Data provided Block Start
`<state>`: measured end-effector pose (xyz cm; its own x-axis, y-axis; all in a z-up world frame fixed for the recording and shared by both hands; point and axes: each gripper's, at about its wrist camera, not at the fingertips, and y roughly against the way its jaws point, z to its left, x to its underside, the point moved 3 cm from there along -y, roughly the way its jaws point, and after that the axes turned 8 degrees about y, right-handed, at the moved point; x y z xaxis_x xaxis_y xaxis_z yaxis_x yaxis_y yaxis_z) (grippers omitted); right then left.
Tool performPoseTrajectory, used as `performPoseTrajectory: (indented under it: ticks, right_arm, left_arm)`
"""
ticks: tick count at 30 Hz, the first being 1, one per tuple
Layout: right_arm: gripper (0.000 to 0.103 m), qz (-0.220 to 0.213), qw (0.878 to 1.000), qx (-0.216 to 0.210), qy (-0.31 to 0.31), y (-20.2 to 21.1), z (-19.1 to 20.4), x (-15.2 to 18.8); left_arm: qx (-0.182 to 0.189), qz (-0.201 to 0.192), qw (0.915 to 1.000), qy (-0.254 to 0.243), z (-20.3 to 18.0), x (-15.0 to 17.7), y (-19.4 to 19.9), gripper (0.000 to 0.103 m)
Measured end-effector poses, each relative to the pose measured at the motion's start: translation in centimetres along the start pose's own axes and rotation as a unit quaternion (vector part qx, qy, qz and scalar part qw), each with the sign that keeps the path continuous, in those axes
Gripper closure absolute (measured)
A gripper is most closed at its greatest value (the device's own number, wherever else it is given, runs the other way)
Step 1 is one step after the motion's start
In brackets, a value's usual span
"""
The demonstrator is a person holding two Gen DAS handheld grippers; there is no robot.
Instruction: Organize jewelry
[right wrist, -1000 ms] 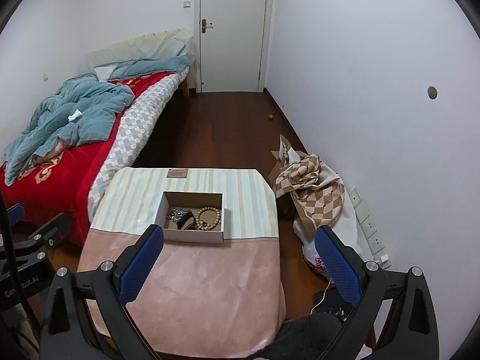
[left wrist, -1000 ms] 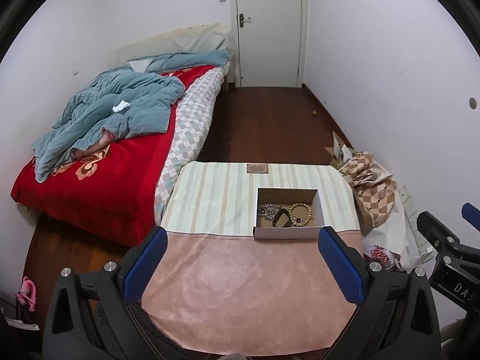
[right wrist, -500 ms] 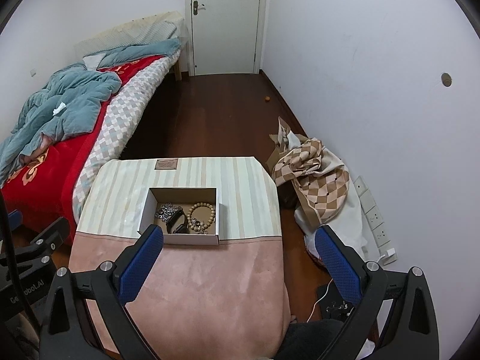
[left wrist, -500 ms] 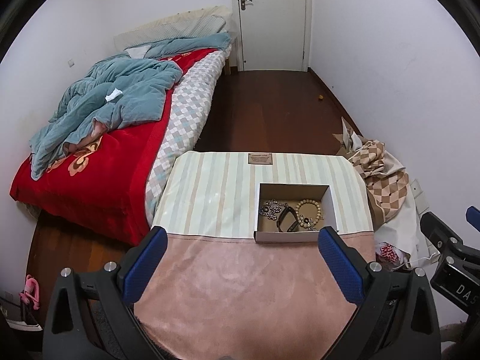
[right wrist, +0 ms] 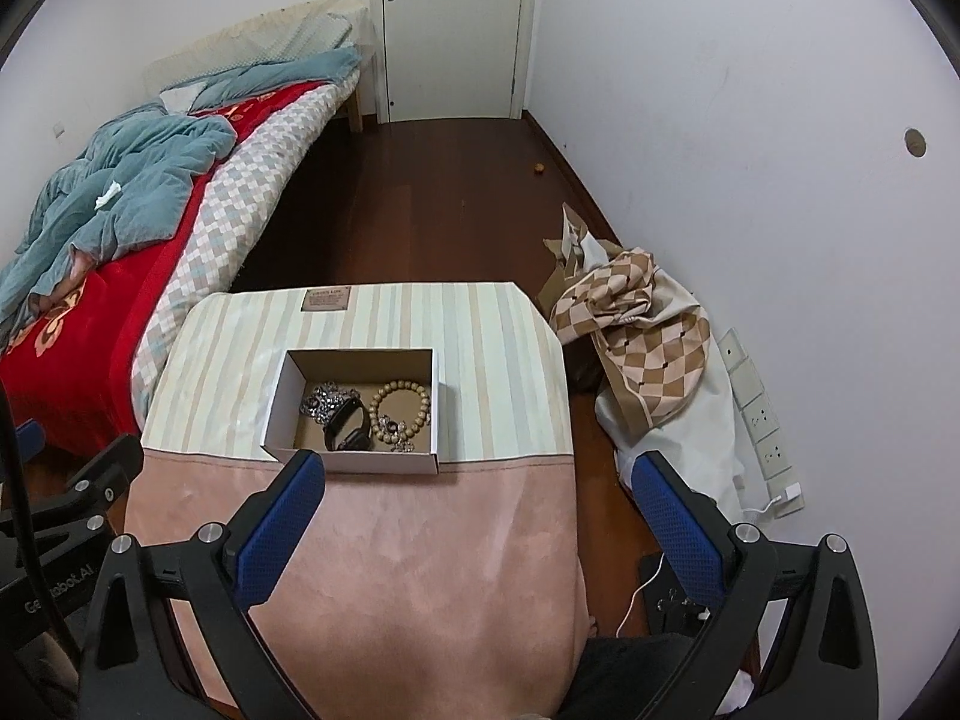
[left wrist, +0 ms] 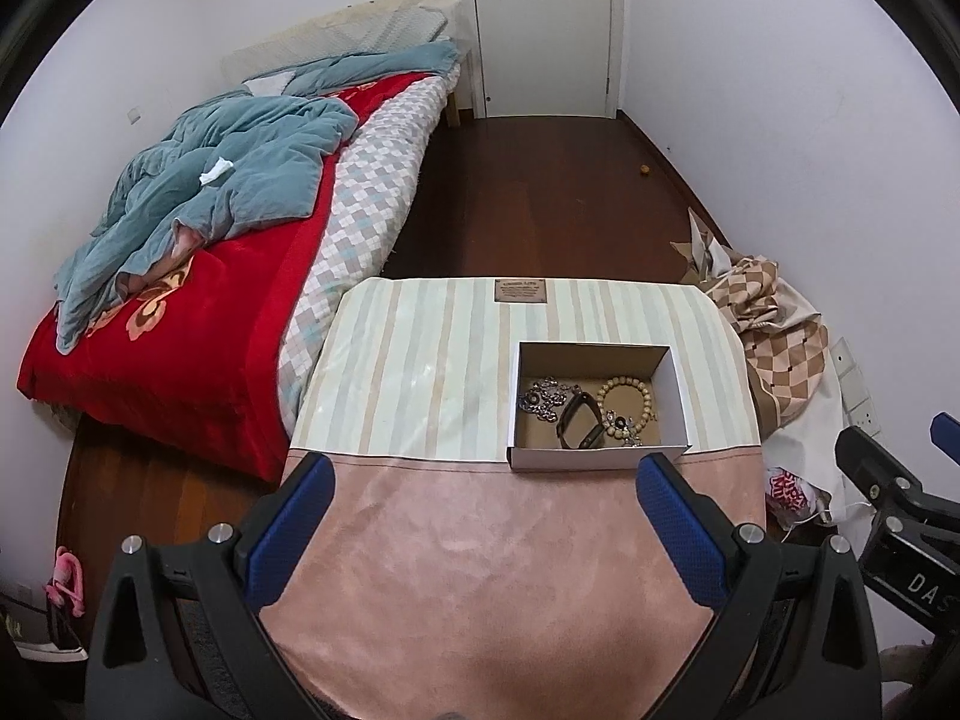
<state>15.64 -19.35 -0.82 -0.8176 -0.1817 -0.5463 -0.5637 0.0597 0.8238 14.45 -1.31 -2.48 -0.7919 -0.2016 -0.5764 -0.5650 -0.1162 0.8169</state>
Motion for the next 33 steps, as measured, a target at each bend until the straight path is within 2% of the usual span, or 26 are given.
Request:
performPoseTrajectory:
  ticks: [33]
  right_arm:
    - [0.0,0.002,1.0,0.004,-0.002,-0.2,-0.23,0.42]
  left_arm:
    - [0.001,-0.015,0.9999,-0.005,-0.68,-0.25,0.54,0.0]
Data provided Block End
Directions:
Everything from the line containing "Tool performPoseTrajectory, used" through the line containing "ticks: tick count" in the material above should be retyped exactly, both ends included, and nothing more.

Problem solution:
Tool performPoseTrajectory, used as `performPoseTrajectory: (indented under it: ticks, right_arm, left_arm)`
"""
ticks: tick count at 30 Hz, the first being 1, one per tuple

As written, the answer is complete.